In one of my other favorite books, there’s definitely a romance in it – but my favorite relationship? Its not the romance one. Its the one between the cop and her (male) mentor. They rag each other, care for each other, will go to the wall for each other …and there is not, nor has there ever been, a hint of romance there.

So, yeah, when you’re reading the Young Adult books especially, have you ever taken a step back to wonder why we feel the need to put romance in everything? I’m not saying its a bad thing to have it in there, but its in basically every bloody book!  How many books have you read where the first thing you talked about in your review was the romance? the love triangle? If you took that portion of things out of the book, would they be different? Would you like them more or less?

Talk to me!

-Lilyn

 

 

 

 

17 thoughts on “Discussion Time (1/29): Why must there be smoochies?
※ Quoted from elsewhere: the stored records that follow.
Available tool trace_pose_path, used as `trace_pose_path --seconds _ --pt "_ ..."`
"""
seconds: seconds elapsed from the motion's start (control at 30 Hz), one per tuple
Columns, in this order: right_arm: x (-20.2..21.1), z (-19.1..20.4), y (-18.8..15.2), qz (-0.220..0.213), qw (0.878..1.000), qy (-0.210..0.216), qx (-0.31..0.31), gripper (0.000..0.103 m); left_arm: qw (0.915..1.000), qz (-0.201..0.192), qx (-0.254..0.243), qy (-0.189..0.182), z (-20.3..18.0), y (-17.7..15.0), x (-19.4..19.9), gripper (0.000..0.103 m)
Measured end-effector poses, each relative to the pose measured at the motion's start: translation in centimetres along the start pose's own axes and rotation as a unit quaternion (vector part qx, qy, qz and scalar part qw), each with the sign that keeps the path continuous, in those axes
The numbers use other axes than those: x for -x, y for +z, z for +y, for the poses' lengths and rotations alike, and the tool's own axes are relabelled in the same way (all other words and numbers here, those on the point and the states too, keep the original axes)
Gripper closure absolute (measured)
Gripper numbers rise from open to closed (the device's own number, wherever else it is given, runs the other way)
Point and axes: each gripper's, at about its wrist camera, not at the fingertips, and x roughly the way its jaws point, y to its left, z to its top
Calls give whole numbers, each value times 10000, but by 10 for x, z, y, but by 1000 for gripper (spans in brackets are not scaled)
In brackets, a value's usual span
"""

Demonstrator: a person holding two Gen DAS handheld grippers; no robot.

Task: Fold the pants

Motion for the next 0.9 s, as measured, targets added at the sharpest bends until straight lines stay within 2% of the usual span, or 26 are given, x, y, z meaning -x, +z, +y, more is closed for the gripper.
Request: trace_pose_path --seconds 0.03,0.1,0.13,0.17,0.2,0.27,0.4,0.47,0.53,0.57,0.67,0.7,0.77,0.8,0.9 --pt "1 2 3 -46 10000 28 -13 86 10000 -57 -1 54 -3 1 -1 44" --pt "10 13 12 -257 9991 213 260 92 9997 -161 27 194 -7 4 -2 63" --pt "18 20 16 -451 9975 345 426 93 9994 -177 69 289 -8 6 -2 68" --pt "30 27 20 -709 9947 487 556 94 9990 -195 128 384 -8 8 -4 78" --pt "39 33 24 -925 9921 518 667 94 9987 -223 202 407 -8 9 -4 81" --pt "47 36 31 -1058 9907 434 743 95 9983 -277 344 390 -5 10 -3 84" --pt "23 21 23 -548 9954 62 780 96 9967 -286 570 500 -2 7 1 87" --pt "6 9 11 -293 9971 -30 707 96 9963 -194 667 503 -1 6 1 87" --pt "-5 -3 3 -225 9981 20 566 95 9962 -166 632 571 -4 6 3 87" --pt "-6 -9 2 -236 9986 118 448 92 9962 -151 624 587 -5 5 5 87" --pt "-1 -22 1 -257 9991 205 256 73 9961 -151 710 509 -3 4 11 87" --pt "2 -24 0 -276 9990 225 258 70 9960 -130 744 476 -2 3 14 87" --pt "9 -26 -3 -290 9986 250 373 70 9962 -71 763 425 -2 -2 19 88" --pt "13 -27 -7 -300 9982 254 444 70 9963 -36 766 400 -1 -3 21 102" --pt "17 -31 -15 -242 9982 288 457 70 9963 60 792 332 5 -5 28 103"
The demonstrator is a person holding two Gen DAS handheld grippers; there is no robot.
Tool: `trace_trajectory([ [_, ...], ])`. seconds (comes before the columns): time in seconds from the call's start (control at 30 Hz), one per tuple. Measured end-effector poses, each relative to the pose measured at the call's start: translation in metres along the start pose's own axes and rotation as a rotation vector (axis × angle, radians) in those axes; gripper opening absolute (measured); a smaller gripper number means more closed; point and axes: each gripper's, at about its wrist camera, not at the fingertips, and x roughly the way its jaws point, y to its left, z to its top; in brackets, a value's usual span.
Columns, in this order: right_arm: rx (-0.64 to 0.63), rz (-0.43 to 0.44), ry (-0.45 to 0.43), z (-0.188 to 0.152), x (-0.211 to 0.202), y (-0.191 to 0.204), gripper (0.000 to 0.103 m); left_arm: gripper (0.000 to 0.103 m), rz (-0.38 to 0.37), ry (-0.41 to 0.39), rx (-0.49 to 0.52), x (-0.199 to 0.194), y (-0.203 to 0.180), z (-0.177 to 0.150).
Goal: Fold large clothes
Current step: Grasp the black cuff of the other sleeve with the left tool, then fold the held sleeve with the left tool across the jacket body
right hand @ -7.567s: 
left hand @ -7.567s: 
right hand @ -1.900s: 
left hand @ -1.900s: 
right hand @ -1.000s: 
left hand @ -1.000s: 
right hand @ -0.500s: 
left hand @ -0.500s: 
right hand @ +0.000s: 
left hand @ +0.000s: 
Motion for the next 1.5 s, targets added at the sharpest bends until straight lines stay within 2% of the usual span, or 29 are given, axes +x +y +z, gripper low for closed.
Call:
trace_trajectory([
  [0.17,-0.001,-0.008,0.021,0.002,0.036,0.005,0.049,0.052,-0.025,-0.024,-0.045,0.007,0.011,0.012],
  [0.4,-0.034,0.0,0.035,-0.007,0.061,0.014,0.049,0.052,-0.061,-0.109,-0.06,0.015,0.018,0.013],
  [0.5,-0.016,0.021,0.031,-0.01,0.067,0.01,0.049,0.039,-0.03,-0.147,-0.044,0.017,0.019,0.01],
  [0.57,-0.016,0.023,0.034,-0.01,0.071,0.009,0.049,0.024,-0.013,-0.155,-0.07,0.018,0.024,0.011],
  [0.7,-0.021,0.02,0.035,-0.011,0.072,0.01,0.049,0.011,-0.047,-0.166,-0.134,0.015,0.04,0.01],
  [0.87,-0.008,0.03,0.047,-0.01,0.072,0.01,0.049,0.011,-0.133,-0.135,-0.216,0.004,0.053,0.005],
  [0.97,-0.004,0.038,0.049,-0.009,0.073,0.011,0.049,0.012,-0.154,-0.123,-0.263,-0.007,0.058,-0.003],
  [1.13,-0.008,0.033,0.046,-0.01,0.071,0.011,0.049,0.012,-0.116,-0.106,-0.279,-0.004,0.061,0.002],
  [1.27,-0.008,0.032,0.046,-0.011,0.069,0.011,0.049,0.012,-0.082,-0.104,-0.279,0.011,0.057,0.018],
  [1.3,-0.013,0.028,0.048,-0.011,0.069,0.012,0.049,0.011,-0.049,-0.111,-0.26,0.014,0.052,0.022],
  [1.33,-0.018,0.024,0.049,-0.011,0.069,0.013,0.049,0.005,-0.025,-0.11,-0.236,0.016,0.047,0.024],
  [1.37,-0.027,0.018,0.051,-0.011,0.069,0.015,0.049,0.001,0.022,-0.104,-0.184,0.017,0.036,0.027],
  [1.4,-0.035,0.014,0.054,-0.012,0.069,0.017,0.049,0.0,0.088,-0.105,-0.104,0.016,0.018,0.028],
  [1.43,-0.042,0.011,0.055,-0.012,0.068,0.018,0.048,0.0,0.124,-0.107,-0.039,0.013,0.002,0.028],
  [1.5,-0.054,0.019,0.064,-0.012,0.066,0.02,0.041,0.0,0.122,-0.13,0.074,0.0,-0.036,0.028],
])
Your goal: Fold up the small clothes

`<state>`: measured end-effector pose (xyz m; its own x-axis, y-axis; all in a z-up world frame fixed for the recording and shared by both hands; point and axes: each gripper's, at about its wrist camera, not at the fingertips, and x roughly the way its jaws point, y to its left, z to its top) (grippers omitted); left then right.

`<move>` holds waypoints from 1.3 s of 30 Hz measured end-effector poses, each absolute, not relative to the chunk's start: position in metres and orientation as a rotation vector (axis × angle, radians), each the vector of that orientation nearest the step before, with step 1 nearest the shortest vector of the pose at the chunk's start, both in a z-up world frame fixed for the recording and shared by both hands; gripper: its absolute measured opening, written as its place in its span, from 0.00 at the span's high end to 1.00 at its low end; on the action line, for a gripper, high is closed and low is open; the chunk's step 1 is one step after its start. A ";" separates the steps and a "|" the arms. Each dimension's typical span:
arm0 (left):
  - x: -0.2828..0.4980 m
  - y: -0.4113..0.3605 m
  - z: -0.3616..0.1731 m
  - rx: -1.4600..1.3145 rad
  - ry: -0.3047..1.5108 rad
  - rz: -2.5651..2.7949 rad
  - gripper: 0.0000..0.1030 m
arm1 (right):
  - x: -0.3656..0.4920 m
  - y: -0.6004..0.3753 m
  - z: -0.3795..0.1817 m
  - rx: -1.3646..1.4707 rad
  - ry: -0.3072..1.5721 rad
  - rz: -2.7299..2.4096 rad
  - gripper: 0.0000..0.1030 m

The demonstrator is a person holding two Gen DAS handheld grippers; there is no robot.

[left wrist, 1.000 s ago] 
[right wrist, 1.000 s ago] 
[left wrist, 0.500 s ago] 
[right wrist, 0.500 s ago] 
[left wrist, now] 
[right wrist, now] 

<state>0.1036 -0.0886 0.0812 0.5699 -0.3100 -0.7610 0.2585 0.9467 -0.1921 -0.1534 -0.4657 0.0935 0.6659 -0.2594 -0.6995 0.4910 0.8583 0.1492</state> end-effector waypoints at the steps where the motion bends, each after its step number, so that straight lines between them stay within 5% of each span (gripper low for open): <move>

  1. I don’t mind it – we are talking teens here, there are usually hormones involved :). But agreed, I don’t like it when it just seems thrown in for the sake of having romance. If it works in the story, great, but not for the sake of it. Although if I am being perfectly honest, my teen years were FULL of wasted, unnecessary romance… 😉

  2. I’ve been trying to write anti-romantic fiction for a while (the current serial features a guy who thinks he’s God’s gift to women, but the women think otherwise). It creates its own problems. Romance and/or sex helps bind characters together, and makes their cooperation seem natural.

    Of course, if the romance is poorly handled and unconvincing, then you’ve got to wonder about the partnership! I gather that’s a major part of your criticism, not just the ubiquity, but the fact that so many of the romances seem forced.

    So what will bind characters together? Professional respect, common goals, agreement on moral codes, common needs, and sharing a weakness, these are some of the ties I’ve used to bind two or more characters into a partnership. You have to craft these relationships; it’s not as easy as boy, girl, hormones. That said, boy, girl, hormones can be an enjoyable story; we just don’t want it to be the only story!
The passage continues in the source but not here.